The news industry is a relatively small and financially-challenged business compared to other sectors that are adopting AI. Few single news organisations have the experience, knowledge and resources to make the most of these new technologies. With emergent technologies, it is a continual process of updating your understanding. Organisations such as start-ups, tech companies and universities do exactly that work. By collaborating with them, you can tap into their constantly developing expertise.
Of course, you can’t just rely on start-ups or tech companies to provide you with the assets to bring AI to your business. Their interests may not always align with your mission. So, it’s vital that you take these relationships seriously. Collaboration can be exciting and stimulating but it’s not always cosy.

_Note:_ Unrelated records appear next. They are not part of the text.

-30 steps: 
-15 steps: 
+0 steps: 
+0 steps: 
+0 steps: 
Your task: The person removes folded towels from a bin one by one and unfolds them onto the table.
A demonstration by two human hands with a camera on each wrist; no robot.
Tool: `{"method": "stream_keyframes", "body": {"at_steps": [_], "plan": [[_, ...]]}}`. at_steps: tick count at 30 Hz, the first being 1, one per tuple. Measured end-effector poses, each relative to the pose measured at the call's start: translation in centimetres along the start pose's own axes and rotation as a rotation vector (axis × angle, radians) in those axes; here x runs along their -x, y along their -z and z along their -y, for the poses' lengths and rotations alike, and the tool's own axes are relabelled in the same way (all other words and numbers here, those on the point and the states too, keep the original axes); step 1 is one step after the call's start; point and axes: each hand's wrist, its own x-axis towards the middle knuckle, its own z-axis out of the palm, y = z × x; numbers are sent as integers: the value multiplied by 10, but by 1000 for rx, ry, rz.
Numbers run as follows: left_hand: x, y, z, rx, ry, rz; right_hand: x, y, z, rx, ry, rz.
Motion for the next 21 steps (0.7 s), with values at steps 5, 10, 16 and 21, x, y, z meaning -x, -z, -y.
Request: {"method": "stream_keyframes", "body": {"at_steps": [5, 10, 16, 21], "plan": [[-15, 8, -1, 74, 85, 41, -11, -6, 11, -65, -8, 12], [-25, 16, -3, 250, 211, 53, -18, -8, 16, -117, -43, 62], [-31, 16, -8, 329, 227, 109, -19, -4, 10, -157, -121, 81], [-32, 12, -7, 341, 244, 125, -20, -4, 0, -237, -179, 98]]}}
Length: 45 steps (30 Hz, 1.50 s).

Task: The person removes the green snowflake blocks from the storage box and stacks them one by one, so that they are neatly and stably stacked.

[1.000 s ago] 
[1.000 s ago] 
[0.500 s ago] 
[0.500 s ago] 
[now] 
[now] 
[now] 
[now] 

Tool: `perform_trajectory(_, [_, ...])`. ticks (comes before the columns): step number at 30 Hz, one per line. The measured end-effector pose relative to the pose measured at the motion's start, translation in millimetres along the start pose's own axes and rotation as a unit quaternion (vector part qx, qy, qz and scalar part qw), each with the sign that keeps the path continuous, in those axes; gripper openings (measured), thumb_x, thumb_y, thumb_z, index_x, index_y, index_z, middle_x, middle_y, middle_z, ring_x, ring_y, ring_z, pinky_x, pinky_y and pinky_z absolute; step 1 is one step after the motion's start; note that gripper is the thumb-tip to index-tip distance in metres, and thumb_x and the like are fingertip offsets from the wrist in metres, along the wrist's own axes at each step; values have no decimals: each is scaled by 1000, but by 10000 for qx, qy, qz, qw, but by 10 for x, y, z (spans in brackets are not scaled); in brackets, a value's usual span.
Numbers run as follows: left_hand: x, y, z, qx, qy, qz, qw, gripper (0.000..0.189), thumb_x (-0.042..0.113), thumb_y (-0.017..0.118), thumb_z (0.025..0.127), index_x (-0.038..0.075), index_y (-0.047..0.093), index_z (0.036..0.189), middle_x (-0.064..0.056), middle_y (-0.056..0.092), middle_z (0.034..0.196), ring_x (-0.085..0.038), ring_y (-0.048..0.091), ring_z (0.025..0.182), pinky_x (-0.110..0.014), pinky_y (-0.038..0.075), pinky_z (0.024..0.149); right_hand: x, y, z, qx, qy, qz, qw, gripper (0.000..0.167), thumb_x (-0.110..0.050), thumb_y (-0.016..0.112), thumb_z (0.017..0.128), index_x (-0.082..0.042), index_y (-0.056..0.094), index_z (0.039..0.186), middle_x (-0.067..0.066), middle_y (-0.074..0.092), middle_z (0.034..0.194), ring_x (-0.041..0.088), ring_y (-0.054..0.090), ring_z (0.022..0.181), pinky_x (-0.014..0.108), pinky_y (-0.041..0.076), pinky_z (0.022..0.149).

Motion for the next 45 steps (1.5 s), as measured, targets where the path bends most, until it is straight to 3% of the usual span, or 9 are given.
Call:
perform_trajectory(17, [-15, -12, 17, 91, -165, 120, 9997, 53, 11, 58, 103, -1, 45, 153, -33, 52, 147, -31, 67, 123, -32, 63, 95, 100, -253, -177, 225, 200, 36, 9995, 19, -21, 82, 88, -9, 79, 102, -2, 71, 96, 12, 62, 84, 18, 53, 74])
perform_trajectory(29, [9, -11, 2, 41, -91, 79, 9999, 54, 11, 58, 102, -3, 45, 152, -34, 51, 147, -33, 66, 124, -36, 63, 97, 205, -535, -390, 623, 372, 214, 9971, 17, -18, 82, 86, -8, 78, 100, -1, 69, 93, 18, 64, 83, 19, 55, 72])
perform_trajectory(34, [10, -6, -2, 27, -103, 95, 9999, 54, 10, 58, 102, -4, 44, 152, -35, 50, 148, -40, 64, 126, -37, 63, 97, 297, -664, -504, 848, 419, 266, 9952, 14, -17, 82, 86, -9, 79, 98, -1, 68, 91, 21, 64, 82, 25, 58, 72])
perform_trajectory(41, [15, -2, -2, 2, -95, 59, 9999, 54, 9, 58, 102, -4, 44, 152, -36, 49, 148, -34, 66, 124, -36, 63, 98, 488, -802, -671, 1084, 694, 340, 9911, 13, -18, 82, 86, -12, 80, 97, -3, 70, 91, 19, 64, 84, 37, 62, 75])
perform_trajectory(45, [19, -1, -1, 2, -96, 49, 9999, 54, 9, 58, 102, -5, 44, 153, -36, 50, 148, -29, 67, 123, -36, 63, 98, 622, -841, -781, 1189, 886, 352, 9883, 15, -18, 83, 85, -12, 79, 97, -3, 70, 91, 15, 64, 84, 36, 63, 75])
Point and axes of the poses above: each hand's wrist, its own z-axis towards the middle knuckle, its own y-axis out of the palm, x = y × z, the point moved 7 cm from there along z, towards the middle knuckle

Collaboration isn’t just something that happens. We are learning lessons about collaborative working that we are going to feed into our new 2021 Collab Challenges. Like any innovation process, such as product development, it requires particular skills and strategies. It is difficult to quantify but it appears that you need people with different kinds of knowledge and experience. But it also requires the right attitude and aptitude. We found that the people who got the most out of the innovation process were the ones who invested most in collaboration. So, collaboration is a skill-set that can be learnt but it helps if you have the right people and systems in place. Do you have those people who can thrive in this hybrid, more flexible working environment? Are you supporting them and listening to what they need? Have they got access to the training in the ‘systems thinking’ as well as the technology?
There is a danger that the news industry could miss out on the benefits of these AI technologies. We are living in an increasingly algorithmically-powered and data-driven world. We need to keep up. AI will amplify other trends that are changing our business models, production processes and markets. So, we need to at least understand them better. But these are complex systems that have hazards such as algorithmic bias. AI needs to be adapted thoughtfully and monitored carefully so that it fits your goals and provides returns on investment. It is not relevant for all your problems. But if you do deploy AI, you need to think about how it might change the make-up of your organisation. It’s a tough challenge. But you are not alone. If you learn the art of collaboration around AI, the evidence of our project and our research is that it could increase your organisation’s resilience and rewards.